Frequently Asked Questions
Why is the KV cache more important than model size for concurrency?
Decode is memory-bound, and the key-value cache grows with sequence length and concurrent requests, consuming GPU memory that the weights do not. When the cache fills you must queue or evict, which causes tail-latency spikes. Managing it — via paged attention and shorter contexts — usually governs how many users you can serve at once.
What is the difference between static and continuous batching?
Static batching waits for the slowest request in a fixed batch before starting the next, wasting the GPU on finished short requests. Continuous batching frees each slot the moment its request completes and admits a waiting one mid-flight, keeping the GPU saturated and sharply raising throughput on mixed traffic.

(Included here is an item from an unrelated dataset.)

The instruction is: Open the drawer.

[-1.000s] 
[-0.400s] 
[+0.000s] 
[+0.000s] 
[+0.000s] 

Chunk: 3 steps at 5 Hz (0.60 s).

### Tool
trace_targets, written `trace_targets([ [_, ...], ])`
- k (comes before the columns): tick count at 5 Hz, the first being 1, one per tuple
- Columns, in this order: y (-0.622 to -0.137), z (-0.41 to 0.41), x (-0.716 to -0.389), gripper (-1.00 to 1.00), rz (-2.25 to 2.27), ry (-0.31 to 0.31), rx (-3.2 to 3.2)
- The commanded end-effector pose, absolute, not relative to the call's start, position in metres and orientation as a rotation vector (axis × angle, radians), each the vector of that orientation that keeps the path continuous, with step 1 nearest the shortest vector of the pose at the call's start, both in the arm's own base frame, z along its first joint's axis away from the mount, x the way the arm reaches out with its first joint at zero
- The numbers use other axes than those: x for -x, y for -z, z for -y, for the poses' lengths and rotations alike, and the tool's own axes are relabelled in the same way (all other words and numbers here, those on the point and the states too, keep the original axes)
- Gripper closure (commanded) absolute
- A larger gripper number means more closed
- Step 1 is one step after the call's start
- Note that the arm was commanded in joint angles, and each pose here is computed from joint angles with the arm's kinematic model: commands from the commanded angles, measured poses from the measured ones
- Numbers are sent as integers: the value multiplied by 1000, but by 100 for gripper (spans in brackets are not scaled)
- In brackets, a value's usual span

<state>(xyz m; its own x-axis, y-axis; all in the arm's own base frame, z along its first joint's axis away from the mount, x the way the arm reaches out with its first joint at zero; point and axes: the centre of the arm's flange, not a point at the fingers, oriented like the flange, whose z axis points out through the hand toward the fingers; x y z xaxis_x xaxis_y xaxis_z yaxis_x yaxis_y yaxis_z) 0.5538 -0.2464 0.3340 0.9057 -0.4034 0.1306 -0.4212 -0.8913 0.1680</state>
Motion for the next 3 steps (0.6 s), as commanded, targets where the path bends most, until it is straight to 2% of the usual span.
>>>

Does speculative decoding change the model's output?
No. The large target model verifies every drafted token, so the final output is mathematically identical to running the target model alone. You only gain speed when the draft guesses correctly; wrong guesses fall back with no loss of correctness.
How far can I quantize before quality suffers?
Moderate quantization is usually near-lossless, while aggressive quantization degrades unevenly — fine on easy inputs, worse on hard ones. The only reliable test is your own task-specific evaluation set, because public benchmark scores hide task-level regressions.
When should I use a cascade instead of a single model?
When most of your traffic is easy and only a minority is hard. A fast small model handles the bulk and escalates low-confidence cases to a large model, dropping blended latency and cost while preserving worst-case quality. The cost is an extra routing layer to instrument and maintain.
Key Takeaways
- The KV cache, not model weights, usually sets your concurrency ceiling; paged attention raises it.
- Continuous batching keeps the GPU saturated and beats static batching on mixed traffic.
- Speculative decoding accelerates generation with identical output, but depends on draft acceptance rate.
- Quantization is a quality experiment; find the precision floor on your own test set.
- Cascades and adaptive reasoning budgets avoid running the big model when you do not need it.
- Every advanced technique trades simplicity for speed — instrument it and keep an off switch.